Ogul Hayri, Kantarci Mecit, Pirimoglu Berhan, Karaca Leyla, Aydinli Bulent, Okur Aylin, Ozturk Gurkan, Kizrak Yesim
Department of Radiology, School of Medicine, Atatürk University, Erzurum, Turkey.
Clin Transplant. 2014 Mar;28(3):354-60. doi: 10.1111/ctr.12320. Epub 2014 Feb 8.
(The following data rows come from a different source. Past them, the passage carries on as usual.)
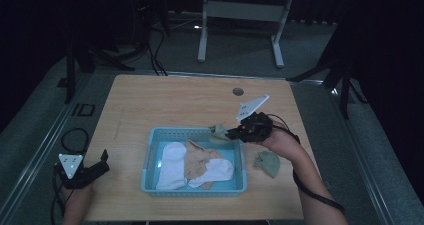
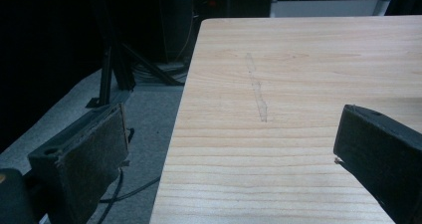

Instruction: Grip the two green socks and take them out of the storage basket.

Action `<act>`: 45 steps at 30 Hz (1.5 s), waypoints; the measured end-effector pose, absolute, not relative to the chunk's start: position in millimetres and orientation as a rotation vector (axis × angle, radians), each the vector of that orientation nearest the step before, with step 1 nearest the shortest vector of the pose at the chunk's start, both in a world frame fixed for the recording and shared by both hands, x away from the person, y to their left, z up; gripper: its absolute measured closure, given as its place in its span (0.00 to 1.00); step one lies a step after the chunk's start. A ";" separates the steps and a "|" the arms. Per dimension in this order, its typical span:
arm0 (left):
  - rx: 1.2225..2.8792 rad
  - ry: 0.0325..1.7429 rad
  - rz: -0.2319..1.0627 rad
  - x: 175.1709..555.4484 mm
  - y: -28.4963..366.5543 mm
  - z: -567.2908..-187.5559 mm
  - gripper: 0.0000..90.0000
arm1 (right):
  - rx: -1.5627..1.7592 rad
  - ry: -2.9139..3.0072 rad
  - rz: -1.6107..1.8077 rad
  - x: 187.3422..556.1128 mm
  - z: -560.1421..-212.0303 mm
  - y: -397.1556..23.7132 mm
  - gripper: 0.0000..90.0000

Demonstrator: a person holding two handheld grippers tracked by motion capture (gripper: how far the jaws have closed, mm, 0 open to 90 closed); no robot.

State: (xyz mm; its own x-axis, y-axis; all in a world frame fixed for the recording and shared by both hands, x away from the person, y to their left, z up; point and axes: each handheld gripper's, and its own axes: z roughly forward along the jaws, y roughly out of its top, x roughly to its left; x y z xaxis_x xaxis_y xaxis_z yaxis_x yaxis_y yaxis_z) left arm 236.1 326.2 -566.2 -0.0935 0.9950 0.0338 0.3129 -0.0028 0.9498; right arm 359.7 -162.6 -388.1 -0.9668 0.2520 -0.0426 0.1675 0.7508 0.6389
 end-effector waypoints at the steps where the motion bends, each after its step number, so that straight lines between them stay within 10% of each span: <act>1: 1.408 1.508 1.130 236.0 326.2 -566.1 0.00 | 0.354 2.808 1.025 359.9 -385.7 -167.0 0.96; 20: 1.409 1.509 1.130 236.0 326.0 -566.1 0.00 | 0.627 2.629 1.106 373.8 -381.1 -241.8 0.96; 45: 1.407 1.511 1.133 235.9 325.8 -566.1 0.00 | 1.038 2.533 1.068 401.3 -465.7 -300.0 0.96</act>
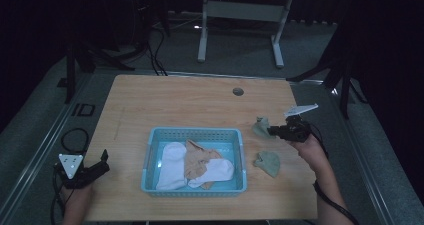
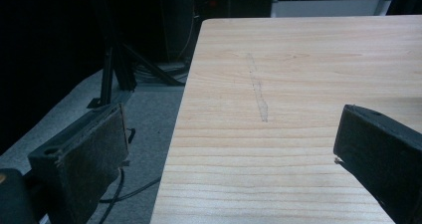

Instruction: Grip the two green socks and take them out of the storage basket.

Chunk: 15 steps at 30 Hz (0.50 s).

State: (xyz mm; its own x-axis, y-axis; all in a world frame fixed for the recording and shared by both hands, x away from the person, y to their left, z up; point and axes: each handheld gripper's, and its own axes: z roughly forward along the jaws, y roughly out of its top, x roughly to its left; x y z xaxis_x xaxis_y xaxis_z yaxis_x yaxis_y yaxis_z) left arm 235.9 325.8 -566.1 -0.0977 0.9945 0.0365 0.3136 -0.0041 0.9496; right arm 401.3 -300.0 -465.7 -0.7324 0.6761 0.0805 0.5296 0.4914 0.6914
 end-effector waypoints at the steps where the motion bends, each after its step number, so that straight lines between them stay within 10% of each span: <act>1: 1.407 1.510 1.134 235.8 325.8 -566.1 0.00 | 1.056 2.527 1.056 402.8 -470.0 -301.2 0.96; 15: 1.408 1.512 1.131 236.0 326.1 -566.1 0.00 | 1.186 2.536 0.915 412.5 -508.9 -309.3 0.94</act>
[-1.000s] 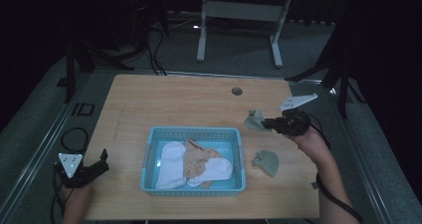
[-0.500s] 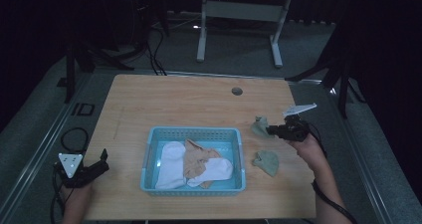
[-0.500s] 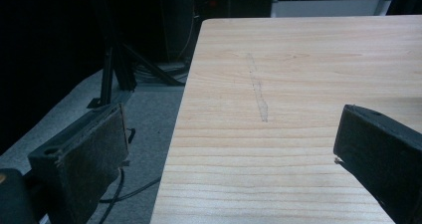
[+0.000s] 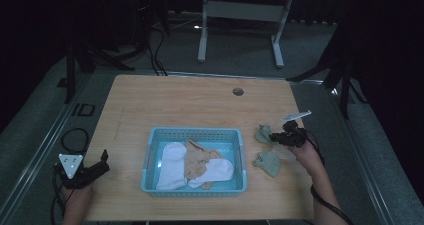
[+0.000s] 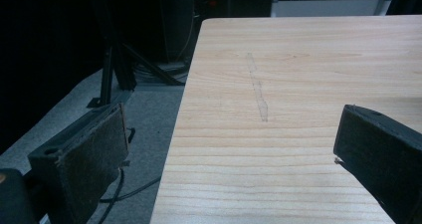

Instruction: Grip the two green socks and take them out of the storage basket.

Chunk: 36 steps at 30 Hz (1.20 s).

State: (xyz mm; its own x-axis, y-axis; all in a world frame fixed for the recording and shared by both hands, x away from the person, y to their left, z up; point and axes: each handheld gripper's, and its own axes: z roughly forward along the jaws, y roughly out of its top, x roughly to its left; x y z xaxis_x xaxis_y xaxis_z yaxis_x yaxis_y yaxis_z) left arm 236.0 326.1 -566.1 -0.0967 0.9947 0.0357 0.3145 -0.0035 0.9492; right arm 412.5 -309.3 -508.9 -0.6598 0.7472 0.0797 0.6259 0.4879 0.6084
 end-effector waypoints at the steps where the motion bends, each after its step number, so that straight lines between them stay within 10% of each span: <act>1: 1.408 1.512 1.131 236.0 326.0 -566.1 0.00 | 1.182 2.533 0.909 412.2 -508.6 -309.8 0.91; 11: 1.407 1.512 1.131 236.1 326.0 -566.1 0.00 | 1.222 2.391 0.866 405.3 -498.6 -324.5 0.34; 18: 1.408 1.512 1.132 236.1 325.8 -566.1 0.00 | 1.281 2.269 0.958 397.1 -495.4 -344.5 0.15; 36: 1.408 1.511 1.133 236.1 325.8 -566.1 0.00 | 1.404 2.028 0.986 366.2 -528.5 -387.5 0.12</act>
The aim of this study was to evaluate utility of gadoxetic acid disodium (Gd-EOB-DTPA)-enhanced magnetic resonance cholangiography (MRC) for the detection of biliary complications after living donor liver transplantation (LDLT). A total of 18 patients with suspected biliary complications underwent MRC. T2-weighted MRC and contrast-enhanced MRC (CE-MRC) were used to identify the biliary complications. MRC included routine breath-hold T2-weighted MRC using half-Fourier acquisition single-shot turbo spin-echo (HASTE) sequences and Gd-EOB-DTPA-enhanced MRC T1-weighted volumetric interpolated breath-hold examination (VIBE) sequences. Before confirming the biliary complications, one observer reviewed the MRC images and the CE-MRC images separately. The verification procedures and MRC findings were compared, and the sensitivity, specificity, and accuracy of both techniques were calculated for the identification of biliary complications. The observer found six of seven biliary complications using CE-MRC. The sensitivity was 85.7% and the accuracy was 94.4%. Using MRC alone, sensitivity was 57.1% and accuracy was 55.5%. The accuracy of Gd-EOB-DTPA-enhanced MRC was superior to MRC in locating biliary leaks (p < 0.05). The usage of Gd-EOB-DTPA-enhanced MRC yields information that complements the MRC findings that improve the identification of biliary complications. We recommend the use of MRC in addition to Gd-EOB-DTPA-enhanced MRC to increase the preoperative accuracy when assessing the biliary complications after LDLT.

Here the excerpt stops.